Lo scopo principale dello studio è verificare se l’imaging con PET/CT utilizzando [68Ga]Ga-FAPI può valutare in modo non invasivo il rimodellamento delle arterie polmonari nei pazienti con ipertensione arteriosa polmonare. La PET/CT è un tipo di esame che combina due tecniche di imaging per ottenere immagini dettagliate degli organi interni. Lo studio valuterà anche se questo tipo di imaging può mostrare cambiamenti nel ventricolo destro del cuore e se può aiutare a monitorare l’effetto del trattamento con sotatercept.
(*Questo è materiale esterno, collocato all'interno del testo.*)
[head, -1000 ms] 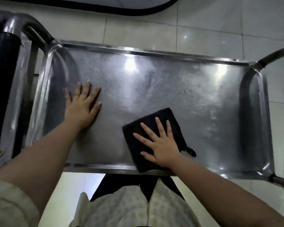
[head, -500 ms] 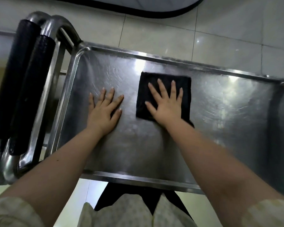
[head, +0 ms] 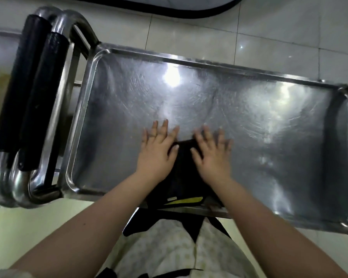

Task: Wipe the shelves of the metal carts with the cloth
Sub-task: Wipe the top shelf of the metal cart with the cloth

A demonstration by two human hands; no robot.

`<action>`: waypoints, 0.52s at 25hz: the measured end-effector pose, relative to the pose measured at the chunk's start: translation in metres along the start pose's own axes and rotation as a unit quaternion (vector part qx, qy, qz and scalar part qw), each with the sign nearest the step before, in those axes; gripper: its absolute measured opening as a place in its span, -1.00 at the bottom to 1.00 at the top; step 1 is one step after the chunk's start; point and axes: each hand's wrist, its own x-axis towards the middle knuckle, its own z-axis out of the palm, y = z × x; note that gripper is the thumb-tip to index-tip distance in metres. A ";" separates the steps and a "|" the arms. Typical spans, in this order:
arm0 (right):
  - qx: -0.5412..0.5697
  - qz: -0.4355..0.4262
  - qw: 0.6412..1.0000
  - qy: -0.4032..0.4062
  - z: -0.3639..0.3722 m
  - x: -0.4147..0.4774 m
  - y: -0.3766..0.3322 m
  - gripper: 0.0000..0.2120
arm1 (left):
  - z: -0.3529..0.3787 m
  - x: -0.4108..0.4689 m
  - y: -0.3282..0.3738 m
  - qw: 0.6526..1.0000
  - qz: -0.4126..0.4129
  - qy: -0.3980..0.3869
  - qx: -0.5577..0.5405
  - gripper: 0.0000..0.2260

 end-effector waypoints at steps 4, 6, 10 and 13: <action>0.079 0.017 0.996 -0.038 -0.028 0.064 0.016 -0.42 | 0.046 -0.045 0.040 0.992 -0.004 -0.026 0.127 -0.39; 0.108 -0.015 0.993 -0.035 -0.027 0.085 0.006 -0.46 | 0.050 -0.044 0.034 0.990 -0.020 -0.024 0.136 -0.36; -0.012 -0.044 0.999 -0.008 -0.003 0.080 0.008 -0.43 | 0.006 0.028 -0.036 0.986 -0.024 -0.005 0.163 -0.35; -0.044 -0.057 0.997 -0.004 0.004 0.082 0.007 -0.40 | -0.032 0.096 -0.085 0.980 -0.042 -0.016 0.192 -0.36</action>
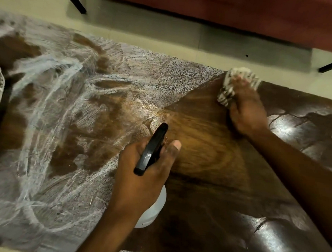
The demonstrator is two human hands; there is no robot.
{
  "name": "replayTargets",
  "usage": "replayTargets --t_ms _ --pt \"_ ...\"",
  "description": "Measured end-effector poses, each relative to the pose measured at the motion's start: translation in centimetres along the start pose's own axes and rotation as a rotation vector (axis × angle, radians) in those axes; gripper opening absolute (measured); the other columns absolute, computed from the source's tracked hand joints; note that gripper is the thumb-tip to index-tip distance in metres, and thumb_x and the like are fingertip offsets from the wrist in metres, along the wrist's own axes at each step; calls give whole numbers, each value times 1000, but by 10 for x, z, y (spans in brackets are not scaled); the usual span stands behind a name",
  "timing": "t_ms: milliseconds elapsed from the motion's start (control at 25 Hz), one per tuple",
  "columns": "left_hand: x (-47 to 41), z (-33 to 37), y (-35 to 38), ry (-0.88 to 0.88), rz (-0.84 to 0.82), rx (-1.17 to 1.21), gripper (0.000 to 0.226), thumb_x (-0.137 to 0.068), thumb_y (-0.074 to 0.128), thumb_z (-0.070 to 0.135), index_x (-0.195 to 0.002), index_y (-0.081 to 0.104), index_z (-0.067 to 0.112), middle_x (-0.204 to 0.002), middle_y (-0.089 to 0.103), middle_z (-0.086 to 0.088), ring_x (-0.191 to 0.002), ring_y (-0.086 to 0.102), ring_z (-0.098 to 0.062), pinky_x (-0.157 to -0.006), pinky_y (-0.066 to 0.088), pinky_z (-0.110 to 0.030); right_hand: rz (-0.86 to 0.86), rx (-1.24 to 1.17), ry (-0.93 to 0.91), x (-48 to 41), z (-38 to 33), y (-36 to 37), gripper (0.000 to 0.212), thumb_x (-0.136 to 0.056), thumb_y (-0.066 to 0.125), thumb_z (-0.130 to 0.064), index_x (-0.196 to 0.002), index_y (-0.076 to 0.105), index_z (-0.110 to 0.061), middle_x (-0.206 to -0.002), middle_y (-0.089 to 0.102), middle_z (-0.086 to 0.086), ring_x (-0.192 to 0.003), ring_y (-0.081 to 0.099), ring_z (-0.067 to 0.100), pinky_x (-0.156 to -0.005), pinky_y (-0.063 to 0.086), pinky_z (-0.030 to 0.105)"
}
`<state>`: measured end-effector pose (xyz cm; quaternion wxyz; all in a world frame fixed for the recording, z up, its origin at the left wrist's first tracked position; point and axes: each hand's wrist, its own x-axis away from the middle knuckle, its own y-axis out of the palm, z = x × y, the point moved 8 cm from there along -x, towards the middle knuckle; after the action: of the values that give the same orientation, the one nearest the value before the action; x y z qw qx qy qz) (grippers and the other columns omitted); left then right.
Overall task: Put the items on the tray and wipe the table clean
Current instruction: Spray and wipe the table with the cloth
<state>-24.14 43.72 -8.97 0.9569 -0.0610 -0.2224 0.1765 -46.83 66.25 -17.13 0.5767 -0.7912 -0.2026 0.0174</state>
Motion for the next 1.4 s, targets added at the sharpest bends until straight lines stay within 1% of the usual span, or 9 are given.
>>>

I pazienti partecipanti allo studio effettueranno esami di imaging in diversi momenti: all’inizio dello studio e dopo ventiquattro settimane di trattamento con sotatercept. Durante questi esami verranno iniettati i farmaci radioattivi [68Ga]Ga-FAPI e [68Ga]Ga-MAA per permettere di vedere come funzionano le arterie polmonari e come il sangue viene distribuito nei polmoni. I medici valuteranno visivamente le immagini e misureranno la quantità di farmaco radioattivo che si accumula nelle arterie polmonari e nel ventricolo destro. Queste informazioni verranno confrontate con altri esami come il cateterismo cardiaco destro, che misura direttamente le pressioni nel cuore, e con test che valutano la capacità di camminare e la qualità di vita dei pazienti. Lo studio permetterà di capire se questo nuovo metodo di imaging può essere utile per seguire l’evoluzione della malattia e la risposta al trattamento.